October 27, 2008
by Canadian Packaging Staff
Aluminum packaging conglomerate Alcan Packaging says it has reached a signed agreement to acquire the Tubapak cosmetic tubes manufacturing facility in Russia—just outside of Moscow—in a move to cash in on that country’s fast-growing beauty products market.
“This acquisition clearly illustrates our growth strategy,” said Ilene Gordon, president and chief executive of Paris, France-headquartered subsidiary of the global mining giant the Rio Tinto, the parent company of Montreal-based Alcan Inc.

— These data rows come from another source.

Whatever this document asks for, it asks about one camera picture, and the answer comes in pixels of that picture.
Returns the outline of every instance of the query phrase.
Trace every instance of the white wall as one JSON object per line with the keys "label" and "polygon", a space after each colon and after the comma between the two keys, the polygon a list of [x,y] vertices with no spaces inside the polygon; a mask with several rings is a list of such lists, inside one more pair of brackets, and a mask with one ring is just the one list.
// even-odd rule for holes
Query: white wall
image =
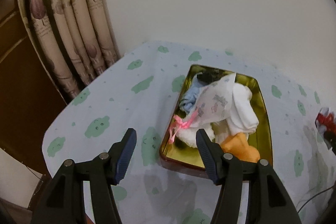
{"label": "white wall", "polygon": [[336,107],[333,0],[106,0],[122,54],[163,40],[248,55]]}
{"label": "white wall", "polygon": [[0,149],[0,197],[27,208],[39,179],[26,166]]}

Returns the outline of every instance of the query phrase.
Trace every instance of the pink bow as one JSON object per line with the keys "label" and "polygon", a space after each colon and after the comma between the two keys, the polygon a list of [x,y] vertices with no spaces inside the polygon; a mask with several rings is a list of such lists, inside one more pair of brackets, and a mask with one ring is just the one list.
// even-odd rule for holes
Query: pink bow
{"label": "pink bow", "polygon": [[183,122],[180,116],[174,115],[175,121],[172,122],[169,127],[169,135],[170,135],[169,140],[168,140],[169,144],[172,144],[175,141],[175,135],[180,129],[187,129],[190,127],[190,125],[195,120],[196,116],[198,115],[198,112],[196,110],[197,109],[195,109],[190,119],[186,122]]}

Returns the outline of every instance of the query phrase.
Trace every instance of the white towel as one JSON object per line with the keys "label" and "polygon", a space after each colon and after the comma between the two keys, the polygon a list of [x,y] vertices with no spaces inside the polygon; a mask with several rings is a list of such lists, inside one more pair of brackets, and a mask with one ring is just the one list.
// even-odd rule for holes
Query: white towel
{"label": "white towel", "polygon": [[188,146],[197,148],[196,145],[196,132],[197,130],[203,128],[208,135],[209,139],[212,141],[215,138],[215,134],[213,133],[213,130],[211,128],[211,125],[209,123],[204,124],[200,127],[194,127],[194,128],[187,128],[187,129],[180,129],[176,133],[176,137],[179,138],[181,141],[185,142]]}
{"label": "white towel", "polygon": [[229,135],[230,130],[226,120],[211,123],[211,127],[215,133],[215,142],[221,144]]}
{"label": "white towel", "polygon": [[251,107],[251,98],[252,92],[248,87],[239,83],[234,84],[231,116],[226,119],[233,136],[239,132],[251,134],[257,129],[259,121]]}

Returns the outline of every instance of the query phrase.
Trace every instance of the orange toy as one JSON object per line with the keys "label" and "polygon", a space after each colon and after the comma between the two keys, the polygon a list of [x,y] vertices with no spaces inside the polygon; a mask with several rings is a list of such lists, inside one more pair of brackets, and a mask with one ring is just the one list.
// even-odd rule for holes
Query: orange toy
{"label": "orange toy", "polygon": [[231,153],[243,161],[258,162],[259,151],[248,144],[244,133],[240,132],[235,136],[228,136],[222,143],[221,148],[225,153]]}

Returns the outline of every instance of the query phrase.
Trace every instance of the curtain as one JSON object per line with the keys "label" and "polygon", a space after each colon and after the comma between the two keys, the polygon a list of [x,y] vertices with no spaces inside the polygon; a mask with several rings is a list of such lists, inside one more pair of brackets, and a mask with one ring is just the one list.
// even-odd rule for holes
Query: curtain
{"label": "curtain", "polygon": [[65,101],[118,60],[103,0],[17,0],[29,38]]}

A prominent manufacturer of plastic tubes for the Russian cosmetic and personal-care markets, the 7,000-square-meter Tubapak facility “will enable us to significantly increase our capability in the attractive central and eastern European markets,” explains Gordon, “allowing us to develop a competitive industrial base from which to better serve our customers.”
Located in the Moscow-region city of Noginsk, the Tubapak plant is reported to have annual production capacity of 37 million tubes, which is expected to double later this year with the launch of another production line, according to the company.
The deal, still pending approval by the Russian authorities, represents a first major foray into Russia for Alcan Packaging’s cosmetics division, which last year accounted for US$850 million of Alcan Packaging’s worldwide revenues of US$6.2 billion.
“Our strategy is to accompany our global customers as they develop new products and enter new markets,” sates François Luscan, president of the Alcan Packaging Global Beauty division.
“This acquisition, our first in Russia, will enable us to meet existing supply contacts and, as we increase the plant’s capacity, to grow in this region,” says Luscan.
Alcan Packaging’s cosmetics unit currently operates 12 production facilities in Europe, with seven of them specializing in the manufacture of plastic or laminated tubes.